THE TASK: Return the data below in full and exactly, except that the pictures are dropped.

----

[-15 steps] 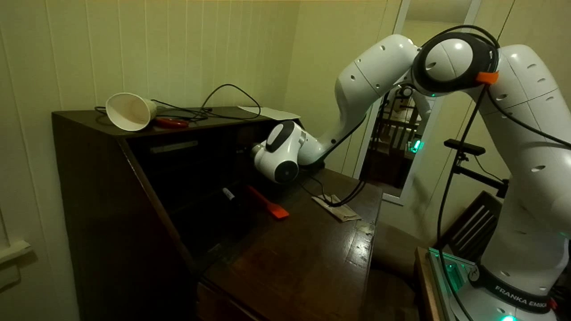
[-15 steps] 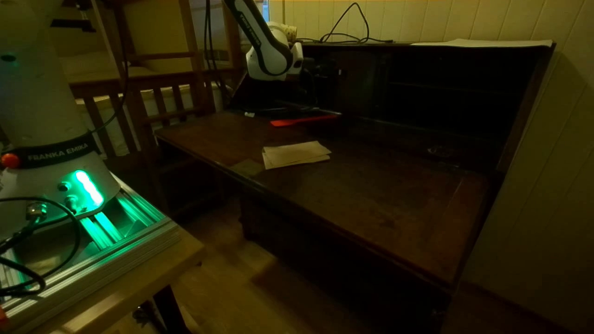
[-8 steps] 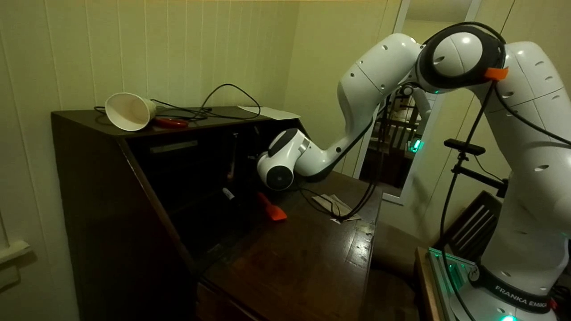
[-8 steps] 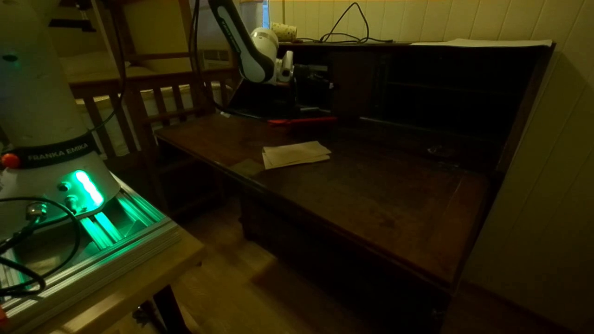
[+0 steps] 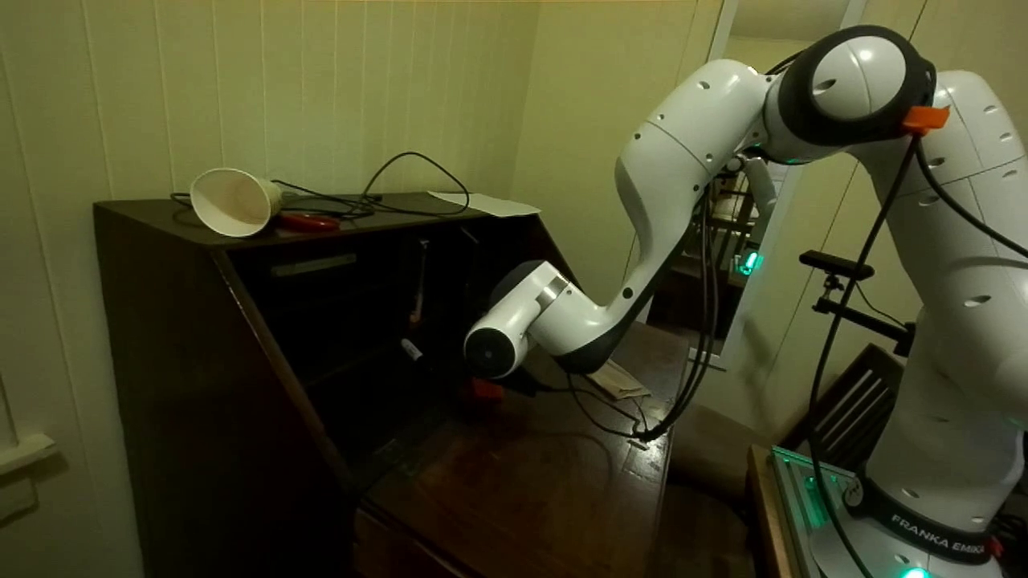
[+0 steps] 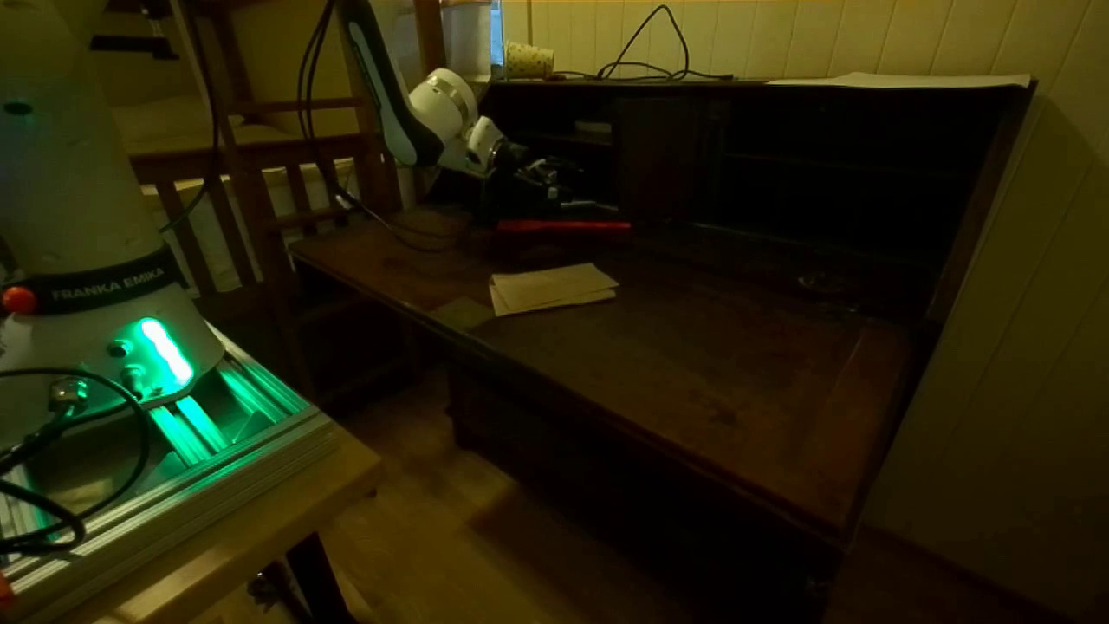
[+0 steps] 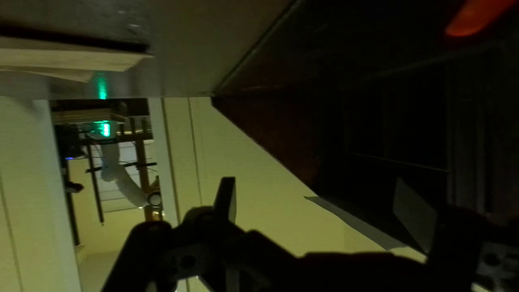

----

OUTPUT OF THE EXERCISE:
[-15 steps] 
[-15 steps] 
[-8 steps] 
[-8 steps] 
[+0 steps] 
[+0 steps] 
[+0 steps] 

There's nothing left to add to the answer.